First, I do not think it would be equitable — or constitutional — for the State to require investors in public utilities to absorb the corporate income tax when the same requirement is not placed upon stockholders of other corporations. Undoubtedly, every other private corporation will treat the tax as an operating expense and offset that expense, at least in part, by price increases.

Second, the State is required — constitutionally — to allow a fair return to investors in State-regulated, public corporations. We are compelled, then, to reach the result herein in one way or another. If we held that the corporate income tax should not be treated as an operating expense, it would have to be paid from earnings available to stockholders. Rate increases would then have to be allowed, so that the earnings available to stockholders would be sufficient to still provide a fair net return to the investors.

Third, if the corporate income tax was required to be paid solely from earnings available to stockholders with no corresponding rate increase to guarantee a minimum fair return, we would not have a corporate *409 income tax; we would have a personal income tax levied only upon income earned through public utility investment and not upon other forms of income.

Finally, Public Service Commission Order No. 10596 has now provided for the treatment of the corporate income tax in a manner which is equitable to both public utility investors and consumers, and which is consistent with my views as briefly expressed above. This Order allows the tax to be treated as an operating expense, but only to the extent necessary to provide stockholders the minimum fair return on their investment.

BOYD, Justice (dissenting).

I respectfully dissent.

In the second Order of the Public Service Commission, it was determined that under the Florida Statutes, consideration of the question of inclusion of corporate income taxes in the rate base was premature at that time. It is my opinion that the second Order of the Commission declining consideration of that question was proper.

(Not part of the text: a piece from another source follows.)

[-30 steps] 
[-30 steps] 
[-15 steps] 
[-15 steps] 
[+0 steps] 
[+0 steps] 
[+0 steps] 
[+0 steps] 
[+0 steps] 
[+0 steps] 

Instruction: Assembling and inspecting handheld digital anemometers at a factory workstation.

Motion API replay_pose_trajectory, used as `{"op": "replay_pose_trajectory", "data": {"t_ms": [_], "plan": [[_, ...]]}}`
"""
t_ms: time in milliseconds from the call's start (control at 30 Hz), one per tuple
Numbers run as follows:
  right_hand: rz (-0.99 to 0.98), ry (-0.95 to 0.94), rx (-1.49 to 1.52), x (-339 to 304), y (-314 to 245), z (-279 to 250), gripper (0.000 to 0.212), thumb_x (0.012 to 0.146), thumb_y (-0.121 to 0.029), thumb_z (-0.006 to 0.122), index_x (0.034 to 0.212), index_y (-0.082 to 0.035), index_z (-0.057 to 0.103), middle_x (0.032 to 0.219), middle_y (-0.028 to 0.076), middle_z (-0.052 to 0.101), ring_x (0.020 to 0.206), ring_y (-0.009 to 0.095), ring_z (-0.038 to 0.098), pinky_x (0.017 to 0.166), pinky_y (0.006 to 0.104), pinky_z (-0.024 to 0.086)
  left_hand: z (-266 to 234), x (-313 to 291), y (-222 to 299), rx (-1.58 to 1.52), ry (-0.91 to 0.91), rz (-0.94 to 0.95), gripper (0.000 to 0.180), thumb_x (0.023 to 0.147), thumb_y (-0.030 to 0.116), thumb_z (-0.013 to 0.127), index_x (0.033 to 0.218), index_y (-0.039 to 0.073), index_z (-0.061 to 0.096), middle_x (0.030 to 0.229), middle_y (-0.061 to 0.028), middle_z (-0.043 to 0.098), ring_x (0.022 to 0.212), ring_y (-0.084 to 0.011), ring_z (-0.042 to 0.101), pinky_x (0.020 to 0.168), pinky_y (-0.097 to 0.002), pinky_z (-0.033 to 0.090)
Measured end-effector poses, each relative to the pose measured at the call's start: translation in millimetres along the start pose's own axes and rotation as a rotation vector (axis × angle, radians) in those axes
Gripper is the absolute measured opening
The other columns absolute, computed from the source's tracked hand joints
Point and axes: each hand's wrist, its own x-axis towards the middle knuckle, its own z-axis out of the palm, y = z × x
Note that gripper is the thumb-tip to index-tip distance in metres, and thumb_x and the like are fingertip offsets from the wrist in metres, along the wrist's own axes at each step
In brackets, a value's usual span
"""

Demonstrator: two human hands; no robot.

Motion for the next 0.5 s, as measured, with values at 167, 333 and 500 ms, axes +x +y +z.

I must therefore respectfully dissent to the majority opinion.

NOTES

[1] A regulated public utility is, of course, entitled to an opportunity to earn a fair rate of return on its invested capital. City of Miami v. Florida Public Service Commission, 208 So. 2d 249 (Fla. 1968). Failure to allow the utility the opportunity to earn a fair rate of return would violate the rights to due process, to just compensation for taking of property and the right to possess and protect property. Fla. Const., Art. I, §§ 2, 9; Art. X, § 6, F.S.A.; U.S.Const. Amends. V and XIV.

[2] El Paso Natural Gas Co., 29 PUR3d 469 (1959); Virginia v. Virginia Electric & Power Co., 211 Va. 758, 180 S.E.2d 675 (1971); Southern New England Tel. Co. v. Conn. Pub. Util. Com., 88 PUR3d 558 (1970).